#### [What you should do]
Find the lines below holding the word "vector" and copy each of them.

#### [Data excerpt]
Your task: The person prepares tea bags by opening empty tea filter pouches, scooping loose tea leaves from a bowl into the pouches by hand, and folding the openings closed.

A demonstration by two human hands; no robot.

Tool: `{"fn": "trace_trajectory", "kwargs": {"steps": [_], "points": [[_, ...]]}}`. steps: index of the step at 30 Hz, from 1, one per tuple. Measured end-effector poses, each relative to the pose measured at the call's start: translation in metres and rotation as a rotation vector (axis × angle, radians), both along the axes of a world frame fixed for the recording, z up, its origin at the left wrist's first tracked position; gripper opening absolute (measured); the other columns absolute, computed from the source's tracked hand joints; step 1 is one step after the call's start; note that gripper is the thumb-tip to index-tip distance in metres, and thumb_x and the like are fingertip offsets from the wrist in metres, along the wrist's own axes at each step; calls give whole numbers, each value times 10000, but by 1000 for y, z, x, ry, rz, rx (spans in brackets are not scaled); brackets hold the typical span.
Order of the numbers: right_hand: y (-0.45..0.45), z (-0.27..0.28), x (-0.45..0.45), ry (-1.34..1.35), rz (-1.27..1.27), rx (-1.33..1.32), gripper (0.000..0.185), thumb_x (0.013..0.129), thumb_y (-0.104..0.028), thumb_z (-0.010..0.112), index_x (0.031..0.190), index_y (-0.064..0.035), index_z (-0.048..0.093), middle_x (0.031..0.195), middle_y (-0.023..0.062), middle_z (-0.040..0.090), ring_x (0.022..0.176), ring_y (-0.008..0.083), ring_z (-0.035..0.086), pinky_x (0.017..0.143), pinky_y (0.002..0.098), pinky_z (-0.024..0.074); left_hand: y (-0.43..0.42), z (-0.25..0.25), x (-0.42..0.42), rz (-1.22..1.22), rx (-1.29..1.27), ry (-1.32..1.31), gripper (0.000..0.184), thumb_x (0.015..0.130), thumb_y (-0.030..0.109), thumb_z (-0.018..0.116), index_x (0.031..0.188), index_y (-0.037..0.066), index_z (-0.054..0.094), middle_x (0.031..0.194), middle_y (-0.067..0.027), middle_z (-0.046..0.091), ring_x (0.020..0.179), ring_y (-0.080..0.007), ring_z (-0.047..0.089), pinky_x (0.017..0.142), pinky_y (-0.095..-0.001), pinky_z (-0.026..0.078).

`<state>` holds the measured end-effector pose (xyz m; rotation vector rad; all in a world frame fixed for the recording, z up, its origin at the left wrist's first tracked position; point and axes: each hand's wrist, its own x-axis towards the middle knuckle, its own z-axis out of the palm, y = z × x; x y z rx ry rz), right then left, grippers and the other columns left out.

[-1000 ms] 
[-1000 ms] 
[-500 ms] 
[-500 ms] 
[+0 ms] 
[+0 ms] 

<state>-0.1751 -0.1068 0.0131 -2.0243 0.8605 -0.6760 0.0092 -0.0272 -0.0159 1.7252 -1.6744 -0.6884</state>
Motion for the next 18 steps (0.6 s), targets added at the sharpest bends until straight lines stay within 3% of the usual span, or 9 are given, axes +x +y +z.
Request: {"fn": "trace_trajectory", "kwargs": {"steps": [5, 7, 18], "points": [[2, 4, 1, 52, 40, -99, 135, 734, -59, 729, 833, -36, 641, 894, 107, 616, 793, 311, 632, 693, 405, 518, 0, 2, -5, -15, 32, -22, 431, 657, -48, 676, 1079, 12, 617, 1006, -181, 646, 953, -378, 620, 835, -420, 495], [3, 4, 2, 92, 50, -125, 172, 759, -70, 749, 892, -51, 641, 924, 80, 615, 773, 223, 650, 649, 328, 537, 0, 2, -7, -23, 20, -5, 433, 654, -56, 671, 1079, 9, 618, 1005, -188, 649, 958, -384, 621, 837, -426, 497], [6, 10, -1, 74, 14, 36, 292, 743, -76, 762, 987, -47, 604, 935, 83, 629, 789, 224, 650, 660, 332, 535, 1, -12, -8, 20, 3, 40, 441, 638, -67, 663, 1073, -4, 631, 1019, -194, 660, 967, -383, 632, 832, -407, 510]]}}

#### [Response]
Tool: `{"fn": "trace_trajectory", "kwargs": {"steps": [_], "points": [[_, ...]]}}`. steps: index of the step at 30 Hz, from 1, one per tuple. Measured end-effector poses, each relative to the pose measured at the call's start: translation in metres and rotation as a rotation vector (axis × angle, radians), both along the axes of a world frame fixed for the recording, z up, its origin at the left wrist's first tracked position; gripper opening absolute (measured); the other columns absolute, computed from the source's tracked hand joints; step 1 is one step after the call's start; note that gripper is the thumb-tip to index-tip distance in metres, and thumb_x and the like are fingertip offsets from the wrist in metres, along the wrist's own axes at each step; calls give whole numbers, each value times 10000, but by 1000 for y, z, x, ry, rz, rx (spans in brackets are not scaled); brackets hold the typical span.
`<state>` holds the measured end-effector pose (xyz m; rotation vector rad; all in a world frame fixed for the recording, z up, its origin at the left wrist's first tracked position; point and axes: each hand's wrist, its own x-axis towards the middle knuckle, its own z-axis out of the palm, y = z × x; x y z rx ry rz), right then left, grippers and the other columns left out.

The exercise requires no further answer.